A mistura dos dois conceitos ajuda a entender os nossos dias e nos trazem para perto de uma realidade complexa que se tornou diária nas clínicas de psicoterapia. Psiquiatras, Psicólogos e Filósofos Clínicos recebem pacientes que não sabem como se conduzir nessa nova realidade social, nem viver com o que aprenderam. Ou porque seus valores não foram atualizados, suas crenças estão em discordância das atuais, seu entendimento do mundo já não é vigente, o universo do trabalho já não funciona mais como ele estava acostumado, as relações afetivas tornaram-se extremamente instáveis, superficiais e curtas, longe do amor eterno que sonhavam. Some-se a isso o enfraquecimento de instituições como clubes, família, igrejas, apoio de amigos, familiares e até os Estados Nacionais já não têm mais tanta força. O discurso da meritocracia entregou a cada um a responsabilidade pela condução da própria vida e a responsabilidade por eventuais desvios e fracassos cai no colo do sujeito. É do próprio indivíduo a responsabilidade exclusiva de não viver o que ele espera e não realizar seus planos existenciais. Tudo isso deixa milhões de pessoas mundo afora perdidos e sem saber como viver nesse espaço social. Essa desorientação é vivida dentro dos consultórios com muito sofrimento tanto pelos conflitos internos que as mudanças causaram quanto pela falta de capacidade de conversar com a base social.
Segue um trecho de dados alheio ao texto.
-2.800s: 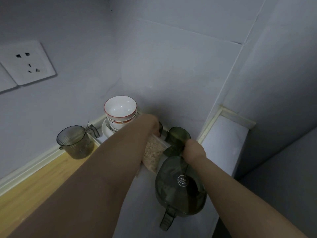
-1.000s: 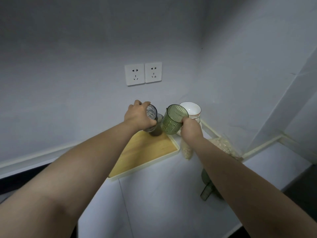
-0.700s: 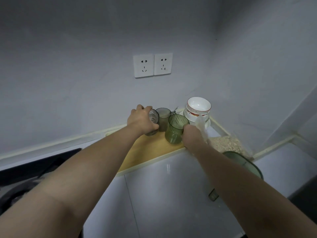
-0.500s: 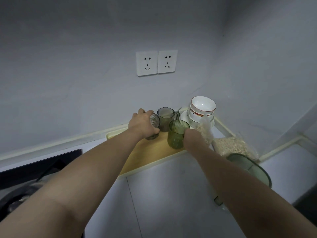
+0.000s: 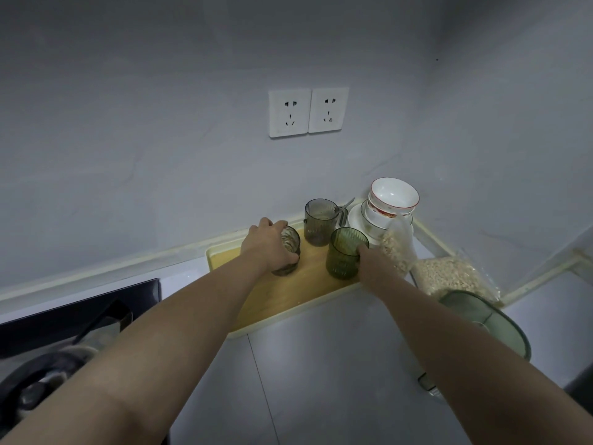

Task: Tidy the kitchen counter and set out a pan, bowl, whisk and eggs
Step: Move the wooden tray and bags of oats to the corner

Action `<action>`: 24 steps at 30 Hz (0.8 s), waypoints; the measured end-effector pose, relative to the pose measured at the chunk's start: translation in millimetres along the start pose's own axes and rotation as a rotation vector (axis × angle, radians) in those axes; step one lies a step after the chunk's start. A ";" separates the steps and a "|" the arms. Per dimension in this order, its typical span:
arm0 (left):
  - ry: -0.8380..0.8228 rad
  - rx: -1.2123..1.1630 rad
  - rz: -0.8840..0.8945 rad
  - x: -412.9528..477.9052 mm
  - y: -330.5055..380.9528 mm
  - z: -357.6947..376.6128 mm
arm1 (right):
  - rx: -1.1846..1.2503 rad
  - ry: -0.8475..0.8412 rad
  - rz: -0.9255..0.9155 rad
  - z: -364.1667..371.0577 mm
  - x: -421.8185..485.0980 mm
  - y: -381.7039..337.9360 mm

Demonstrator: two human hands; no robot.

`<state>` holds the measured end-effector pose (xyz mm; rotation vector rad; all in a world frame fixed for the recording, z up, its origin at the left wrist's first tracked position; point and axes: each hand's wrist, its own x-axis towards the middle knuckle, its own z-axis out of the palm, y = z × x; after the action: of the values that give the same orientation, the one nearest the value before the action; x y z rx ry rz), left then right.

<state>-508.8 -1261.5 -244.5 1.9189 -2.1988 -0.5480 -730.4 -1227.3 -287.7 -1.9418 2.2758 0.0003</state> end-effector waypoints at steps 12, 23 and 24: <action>-0.036 0.014 0.012 35.5 -7.7 13.4 | 0.199 0.032 0.098 -1.9 9.7 -22.7; -0.035 0.028 0.046 84.4 -14.0 27.2 | 0.081 0.108 0.077 8.2 32.4 -27.0; -0.032 0.022 0.055 88.8 -13.7 28.0 | 0.082 0.104 0.078 8.0 35.2 -27.3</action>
<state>-520.3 -1345.6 -285.1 1.8675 -2.2789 -0.5514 -708.0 -1265.4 -297.0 -1.8529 2.3752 -0.1871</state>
Essa realidade foi amplamente analisada a partir da volumosa obra de Zygmunt Bauman. Seus 40 livros oferecem uma visão de todas essas mudanças e os diálogos que ele estabeleceu com notáveis filósofos e psicólogos e nos apresenta sua visão de nossos dias e a melhor forma de lidar com ele. Com uma obra tão extensa e sobre tão amplas e variadas questões, é compreensível que quando ele passou da descrição do que vivemos para sugestões do que devemos fazer e qual o melhor caminho a seguir nesses dias instáveis temos vários reparos a fazer. No livro Zygmunt Bauman e a liquidez, considerações sobre a vida em permanente mudança (Conselheiro Lafaiete, MPR edições, 2026, 862 p.) agora editado apresentamos o essencial das contribuições de Bauman. É um livro essencial para entender e viver este início de século XXI e completa a análise da realidade proposta em Introdução à razão vital de Ortega y Gasset (Londrina: Cefil, 2002) e Ortega e nosso tempo (São Paulo: Filoczar, 2016).